High Society is a U.S. pornographic magazine. In addition to hardcore pictorials of nude models, it also has feature articles and occasional celebrity pictorials.

History
High Society was first published in May 1976. Carl Ruderman hired the adult industry's first female men's magazine editor, Gloria Leonard, in 1977.

Leonard, an adult film star, is credited with the use of "900" and "976 phone numbers" to advertise upcoming magazine issues. This evolved into the very first "phone sex" lines.

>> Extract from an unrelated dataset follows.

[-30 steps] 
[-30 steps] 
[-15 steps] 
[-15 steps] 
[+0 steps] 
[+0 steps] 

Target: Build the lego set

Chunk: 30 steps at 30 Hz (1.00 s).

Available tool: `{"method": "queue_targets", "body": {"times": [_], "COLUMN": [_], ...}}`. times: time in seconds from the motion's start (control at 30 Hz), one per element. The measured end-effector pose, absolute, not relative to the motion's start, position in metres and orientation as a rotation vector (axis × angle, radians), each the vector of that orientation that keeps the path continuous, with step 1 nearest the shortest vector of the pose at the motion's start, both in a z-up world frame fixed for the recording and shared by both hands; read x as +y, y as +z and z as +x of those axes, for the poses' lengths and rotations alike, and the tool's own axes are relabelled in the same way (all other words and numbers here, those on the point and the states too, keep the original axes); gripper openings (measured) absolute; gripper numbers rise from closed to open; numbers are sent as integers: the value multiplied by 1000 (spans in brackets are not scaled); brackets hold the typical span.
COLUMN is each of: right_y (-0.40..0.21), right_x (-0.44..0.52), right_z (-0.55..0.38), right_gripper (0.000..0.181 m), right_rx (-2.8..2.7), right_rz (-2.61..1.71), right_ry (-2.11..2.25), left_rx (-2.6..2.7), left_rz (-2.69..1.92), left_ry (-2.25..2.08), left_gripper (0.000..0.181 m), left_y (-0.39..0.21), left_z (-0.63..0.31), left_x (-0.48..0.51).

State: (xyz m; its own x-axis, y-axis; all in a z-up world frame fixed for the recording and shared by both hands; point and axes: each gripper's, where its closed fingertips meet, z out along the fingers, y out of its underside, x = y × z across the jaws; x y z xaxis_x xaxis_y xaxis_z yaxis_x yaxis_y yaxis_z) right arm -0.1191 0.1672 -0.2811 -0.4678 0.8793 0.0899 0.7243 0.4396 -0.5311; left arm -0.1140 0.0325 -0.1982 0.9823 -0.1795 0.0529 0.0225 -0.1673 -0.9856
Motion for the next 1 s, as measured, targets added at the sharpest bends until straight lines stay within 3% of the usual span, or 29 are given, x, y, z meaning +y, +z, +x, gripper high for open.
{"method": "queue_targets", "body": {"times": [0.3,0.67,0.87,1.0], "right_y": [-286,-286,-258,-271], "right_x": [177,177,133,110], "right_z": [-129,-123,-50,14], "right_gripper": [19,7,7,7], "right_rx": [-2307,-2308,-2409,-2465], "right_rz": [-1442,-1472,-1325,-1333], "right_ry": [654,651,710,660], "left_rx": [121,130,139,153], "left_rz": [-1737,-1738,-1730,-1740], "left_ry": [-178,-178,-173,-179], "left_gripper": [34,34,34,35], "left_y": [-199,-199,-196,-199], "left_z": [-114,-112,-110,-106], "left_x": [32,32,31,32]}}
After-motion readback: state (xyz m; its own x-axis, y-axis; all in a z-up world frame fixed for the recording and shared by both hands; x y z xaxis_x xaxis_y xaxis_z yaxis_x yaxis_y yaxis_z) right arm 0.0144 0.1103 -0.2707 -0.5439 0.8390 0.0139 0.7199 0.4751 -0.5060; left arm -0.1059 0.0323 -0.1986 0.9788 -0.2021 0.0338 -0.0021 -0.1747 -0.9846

In November 1981 a spin-off magazine, High Society Live!, debuted. Another venture was a celebrity focused publication, Celebrity Skin magazine,  in 1986. The 10th Anniversary Issue of High Society, published May, 1986 featured Gail Thackray (Gail Harris) with a 10-page spread, Centerfold and Front cover. Over its 25-year run Margot Kidder, Ann-Margret and Barbra Streisand unsuccessfully attempted to sue the magazine after it published nude photos of them.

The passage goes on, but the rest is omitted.